Artificial intelligence (AI) company Hugging Face has just released a new minimalistic, machine learning (ML) framework for Rust called Candle. It has already attracted 7.8 thousand stars and 283 forks on GitHub.
Hugging Face is investing in developer tools that will power its 300,000 open source machine learning models, explained Jeff Boudier, head of product and growth at the startup.

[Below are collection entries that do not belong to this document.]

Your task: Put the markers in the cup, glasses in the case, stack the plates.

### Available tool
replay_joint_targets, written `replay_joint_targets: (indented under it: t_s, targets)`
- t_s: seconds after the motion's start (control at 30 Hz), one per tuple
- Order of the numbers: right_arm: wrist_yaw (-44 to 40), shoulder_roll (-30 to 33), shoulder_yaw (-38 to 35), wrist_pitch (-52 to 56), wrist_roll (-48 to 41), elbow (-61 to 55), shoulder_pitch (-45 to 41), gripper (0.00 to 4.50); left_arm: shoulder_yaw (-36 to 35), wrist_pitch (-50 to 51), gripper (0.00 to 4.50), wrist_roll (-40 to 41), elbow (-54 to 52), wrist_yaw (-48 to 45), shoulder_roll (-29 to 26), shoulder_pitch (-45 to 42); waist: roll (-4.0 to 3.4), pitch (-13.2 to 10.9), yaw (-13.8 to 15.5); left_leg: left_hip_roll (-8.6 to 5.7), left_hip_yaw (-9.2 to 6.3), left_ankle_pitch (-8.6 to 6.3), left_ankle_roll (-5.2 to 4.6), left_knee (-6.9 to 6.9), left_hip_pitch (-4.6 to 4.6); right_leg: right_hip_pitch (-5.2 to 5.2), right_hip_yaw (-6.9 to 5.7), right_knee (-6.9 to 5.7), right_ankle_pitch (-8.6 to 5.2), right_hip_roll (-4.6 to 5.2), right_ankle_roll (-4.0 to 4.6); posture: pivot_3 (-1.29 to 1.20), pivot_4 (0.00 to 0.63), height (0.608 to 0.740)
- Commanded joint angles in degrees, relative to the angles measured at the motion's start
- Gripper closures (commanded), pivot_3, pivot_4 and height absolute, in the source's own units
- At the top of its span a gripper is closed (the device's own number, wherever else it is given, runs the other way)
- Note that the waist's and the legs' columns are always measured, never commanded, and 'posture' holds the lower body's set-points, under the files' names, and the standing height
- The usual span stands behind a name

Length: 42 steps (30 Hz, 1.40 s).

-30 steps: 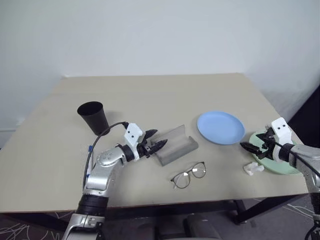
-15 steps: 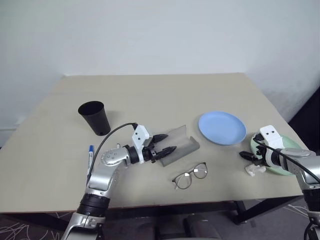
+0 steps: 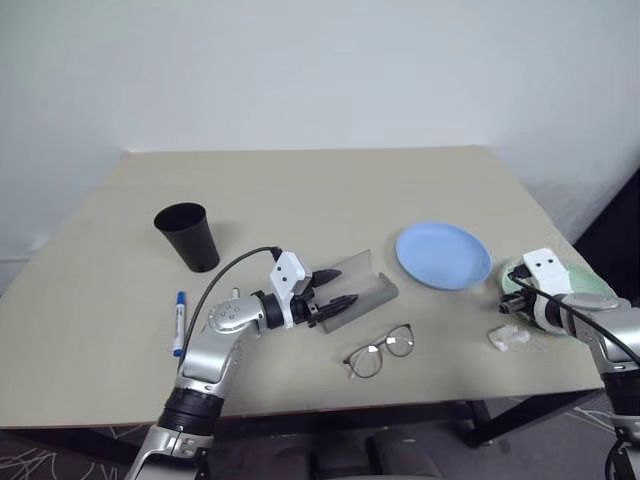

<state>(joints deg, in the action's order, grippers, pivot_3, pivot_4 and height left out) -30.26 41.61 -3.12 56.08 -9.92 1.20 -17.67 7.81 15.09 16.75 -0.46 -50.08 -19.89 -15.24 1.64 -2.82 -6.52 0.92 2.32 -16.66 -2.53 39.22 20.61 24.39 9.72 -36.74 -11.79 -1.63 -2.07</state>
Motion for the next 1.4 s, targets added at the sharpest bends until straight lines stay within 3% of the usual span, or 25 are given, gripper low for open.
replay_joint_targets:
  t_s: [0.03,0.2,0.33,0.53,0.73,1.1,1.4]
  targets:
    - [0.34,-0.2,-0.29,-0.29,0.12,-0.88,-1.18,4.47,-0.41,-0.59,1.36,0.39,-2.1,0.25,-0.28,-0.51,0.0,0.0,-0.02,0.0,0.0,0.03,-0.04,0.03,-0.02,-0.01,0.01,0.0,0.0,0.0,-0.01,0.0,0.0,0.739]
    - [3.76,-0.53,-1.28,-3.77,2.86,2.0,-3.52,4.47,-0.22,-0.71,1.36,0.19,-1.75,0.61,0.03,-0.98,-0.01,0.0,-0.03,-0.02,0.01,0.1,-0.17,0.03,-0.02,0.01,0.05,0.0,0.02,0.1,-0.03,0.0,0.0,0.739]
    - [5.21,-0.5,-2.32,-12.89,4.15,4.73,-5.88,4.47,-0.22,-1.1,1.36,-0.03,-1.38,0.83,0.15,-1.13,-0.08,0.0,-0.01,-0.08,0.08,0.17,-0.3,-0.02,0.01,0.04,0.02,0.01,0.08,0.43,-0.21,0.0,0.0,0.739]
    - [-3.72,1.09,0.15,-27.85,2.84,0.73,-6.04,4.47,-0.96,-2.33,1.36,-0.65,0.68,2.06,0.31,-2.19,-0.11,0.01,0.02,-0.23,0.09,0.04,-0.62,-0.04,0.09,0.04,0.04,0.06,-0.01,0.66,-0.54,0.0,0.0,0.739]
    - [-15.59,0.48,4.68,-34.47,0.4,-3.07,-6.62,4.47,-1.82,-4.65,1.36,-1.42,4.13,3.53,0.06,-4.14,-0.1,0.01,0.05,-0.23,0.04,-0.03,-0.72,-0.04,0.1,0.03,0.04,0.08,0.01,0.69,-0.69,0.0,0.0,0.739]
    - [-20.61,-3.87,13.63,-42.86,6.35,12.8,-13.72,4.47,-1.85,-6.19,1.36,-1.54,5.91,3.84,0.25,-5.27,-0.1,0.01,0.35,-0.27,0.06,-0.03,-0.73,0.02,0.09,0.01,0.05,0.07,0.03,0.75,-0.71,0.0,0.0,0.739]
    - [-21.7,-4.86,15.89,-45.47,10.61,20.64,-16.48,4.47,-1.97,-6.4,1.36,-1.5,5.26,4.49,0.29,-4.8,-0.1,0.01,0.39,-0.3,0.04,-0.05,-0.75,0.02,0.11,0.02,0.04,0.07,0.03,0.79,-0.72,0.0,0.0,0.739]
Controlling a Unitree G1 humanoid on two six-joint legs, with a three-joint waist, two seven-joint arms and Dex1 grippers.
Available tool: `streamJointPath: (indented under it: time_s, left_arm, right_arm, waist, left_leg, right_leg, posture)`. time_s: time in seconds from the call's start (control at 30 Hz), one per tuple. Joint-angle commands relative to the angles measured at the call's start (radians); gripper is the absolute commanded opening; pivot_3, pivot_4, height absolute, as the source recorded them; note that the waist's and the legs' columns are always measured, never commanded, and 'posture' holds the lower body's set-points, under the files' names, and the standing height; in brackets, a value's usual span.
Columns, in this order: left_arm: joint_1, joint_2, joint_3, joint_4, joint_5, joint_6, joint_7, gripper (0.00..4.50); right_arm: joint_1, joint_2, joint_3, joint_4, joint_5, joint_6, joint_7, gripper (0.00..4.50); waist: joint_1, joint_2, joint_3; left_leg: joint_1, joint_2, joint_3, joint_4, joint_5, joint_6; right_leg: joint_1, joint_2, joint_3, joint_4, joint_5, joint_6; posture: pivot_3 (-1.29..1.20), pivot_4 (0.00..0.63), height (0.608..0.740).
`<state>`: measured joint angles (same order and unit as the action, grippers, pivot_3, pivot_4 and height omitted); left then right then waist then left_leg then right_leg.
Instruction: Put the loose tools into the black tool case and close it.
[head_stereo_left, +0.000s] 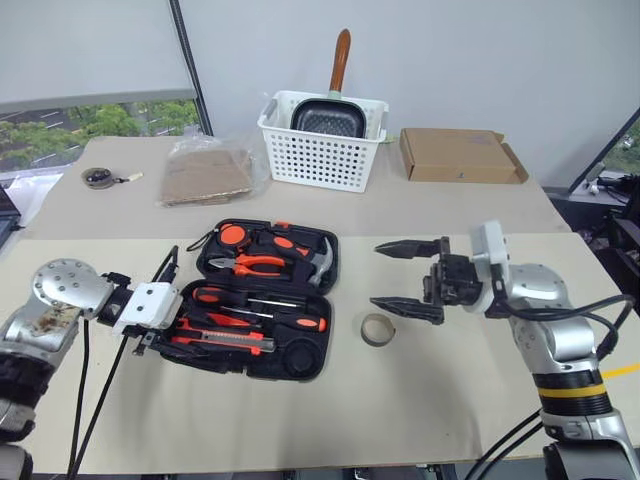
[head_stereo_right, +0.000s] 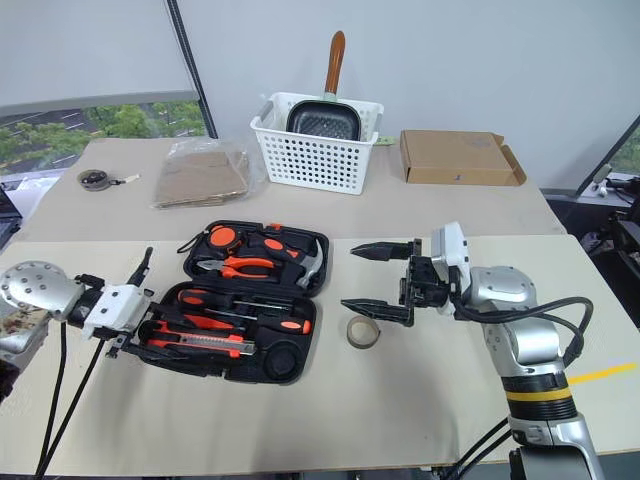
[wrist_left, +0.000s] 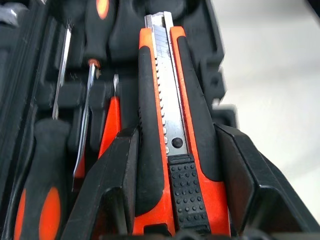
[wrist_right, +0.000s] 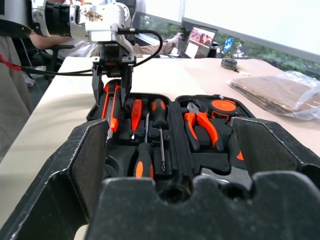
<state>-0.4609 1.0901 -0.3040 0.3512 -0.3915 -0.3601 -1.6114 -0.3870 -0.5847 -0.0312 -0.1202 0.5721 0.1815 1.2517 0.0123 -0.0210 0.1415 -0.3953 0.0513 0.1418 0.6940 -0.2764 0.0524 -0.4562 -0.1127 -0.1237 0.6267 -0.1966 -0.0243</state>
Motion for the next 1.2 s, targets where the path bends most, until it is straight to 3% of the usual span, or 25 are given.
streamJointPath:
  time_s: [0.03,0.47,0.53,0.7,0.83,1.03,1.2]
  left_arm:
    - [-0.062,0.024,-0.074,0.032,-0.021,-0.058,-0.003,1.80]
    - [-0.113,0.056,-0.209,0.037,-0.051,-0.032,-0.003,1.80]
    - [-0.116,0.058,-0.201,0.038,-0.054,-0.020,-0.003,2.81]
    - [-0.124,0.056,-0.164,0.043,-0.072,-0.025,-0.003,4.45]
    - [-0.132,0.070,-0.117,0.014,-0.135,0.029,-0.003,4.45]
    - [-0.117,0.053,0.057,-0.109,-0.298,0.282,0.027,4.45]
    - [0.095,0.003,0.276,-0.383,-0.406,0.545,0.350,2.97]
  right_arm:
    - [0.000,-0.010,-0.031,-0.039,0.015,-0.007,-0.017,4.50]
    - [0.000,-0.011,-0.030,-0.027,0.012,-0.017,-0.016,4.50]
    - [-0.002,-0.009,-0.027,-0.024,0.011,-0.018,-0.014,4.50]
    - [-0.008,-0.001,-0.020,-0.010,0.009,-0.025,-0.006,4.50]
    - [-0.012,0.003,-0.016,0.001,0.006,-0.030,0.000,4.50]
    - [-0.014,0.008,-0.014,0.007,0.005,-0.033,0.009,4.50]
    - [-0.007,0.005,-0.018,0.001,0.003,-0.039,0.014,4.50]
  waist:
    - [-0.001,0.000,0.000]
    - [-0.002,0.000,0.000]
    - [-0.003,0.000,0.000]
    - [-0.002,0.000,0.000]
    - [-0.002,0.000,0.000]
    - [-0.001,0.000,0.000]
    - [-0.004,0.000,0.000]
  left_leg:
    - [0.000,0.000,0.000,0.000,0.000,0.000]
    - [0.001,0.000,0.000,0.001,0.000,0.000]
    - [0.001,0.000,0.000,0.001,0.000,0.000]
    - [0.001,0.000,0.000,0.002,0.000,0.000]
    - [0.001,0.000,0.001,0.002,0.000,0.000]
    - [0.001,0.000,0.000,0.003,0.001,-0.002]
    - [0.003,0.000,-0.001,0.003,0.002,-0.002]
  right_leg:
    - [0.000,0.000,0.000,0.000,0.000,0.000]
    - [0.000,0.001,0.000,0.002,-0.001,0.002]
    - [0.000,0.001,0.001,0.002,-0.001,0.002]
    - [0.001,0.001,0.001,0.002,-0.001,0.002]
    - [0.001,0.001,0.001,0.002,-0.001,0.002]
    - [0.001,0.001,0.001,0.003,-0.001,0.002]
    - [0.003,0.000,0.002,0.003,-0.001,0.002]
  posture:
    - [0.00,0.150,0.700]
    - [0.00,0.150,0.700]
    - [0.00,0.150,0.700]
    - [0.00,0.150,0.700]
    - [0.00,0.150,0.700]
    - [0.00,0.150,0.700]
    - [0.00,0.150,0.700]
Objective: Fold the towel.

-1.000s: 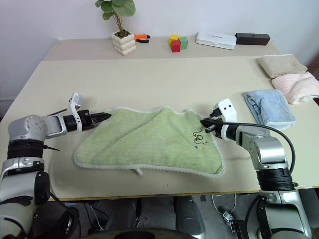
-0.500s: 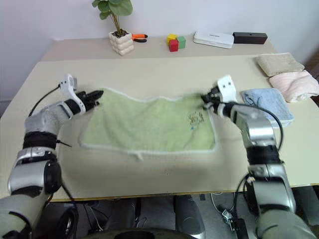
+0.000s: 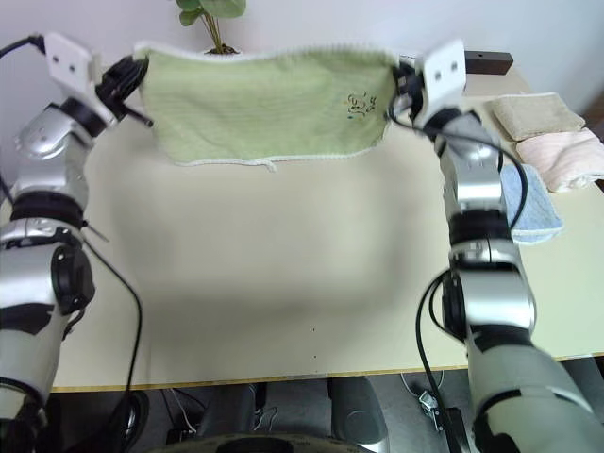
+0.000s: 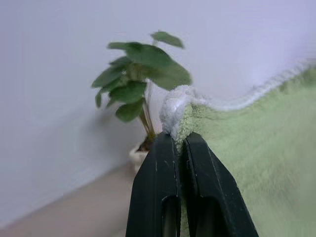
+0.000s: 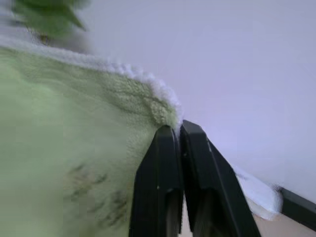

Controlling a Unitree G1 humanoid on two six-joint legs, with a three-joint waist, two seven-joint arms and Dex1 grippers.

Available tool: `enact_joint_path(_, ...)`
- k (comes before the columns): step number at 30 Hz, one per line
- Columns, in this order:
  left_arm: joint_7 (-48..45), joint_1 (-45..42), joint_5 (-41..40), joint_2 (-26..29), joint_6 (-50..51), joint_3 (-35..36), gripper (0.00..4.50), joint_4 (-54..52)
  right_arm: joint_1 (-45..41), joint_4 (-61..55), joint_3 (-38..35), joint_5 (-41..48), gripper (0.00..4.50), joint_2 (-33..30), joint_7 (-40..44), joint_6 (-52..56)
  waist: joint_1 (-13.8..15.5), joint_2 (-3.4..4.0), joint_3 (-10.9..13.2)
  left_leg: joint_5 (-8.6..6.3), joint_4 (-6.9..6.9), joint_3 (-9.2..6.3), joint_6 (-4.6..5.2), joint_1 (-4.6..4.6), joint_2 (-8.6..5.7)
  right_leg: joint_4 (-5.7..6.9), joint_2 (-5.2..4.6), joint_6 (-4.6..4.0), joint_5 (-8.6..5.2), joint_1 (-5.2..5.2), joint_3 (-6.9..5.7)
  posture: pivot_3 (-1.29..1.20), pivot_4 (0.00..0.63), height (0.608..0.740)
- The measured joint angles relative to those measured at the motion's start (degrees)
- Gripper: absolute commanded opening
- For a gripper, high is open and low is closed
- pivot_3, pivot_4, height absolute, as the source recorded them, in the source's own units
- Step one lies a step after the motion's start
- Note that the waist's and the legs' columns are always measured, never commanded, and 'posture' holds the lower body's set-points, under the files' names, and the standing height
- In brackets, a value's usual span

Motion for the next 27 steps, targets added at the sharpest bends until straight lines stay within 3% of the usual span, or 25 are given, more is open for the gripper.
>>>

“The big picture is that we’re developing our ecosystem for developers and seeing a lot of traction while doing that,” Boudier told The New Stack on a $235 million fundraiser that included backing from Google, Amazon, Nvidia, Salesforce, AMD, Intel, IBM and Qualcomm. “Now with the support of all these great platforms and players, we can make sure we have support for the community, no matter what platform they use to run their machine learning models.”
Candle, Rust ML Framework
ML frameworks are typically written in Python and supported by frameworks such as PyTorch. These frameworks tend to be “very large, which creates slow instances on the cluster,” Hugging Face explained in Candle’s FAQ.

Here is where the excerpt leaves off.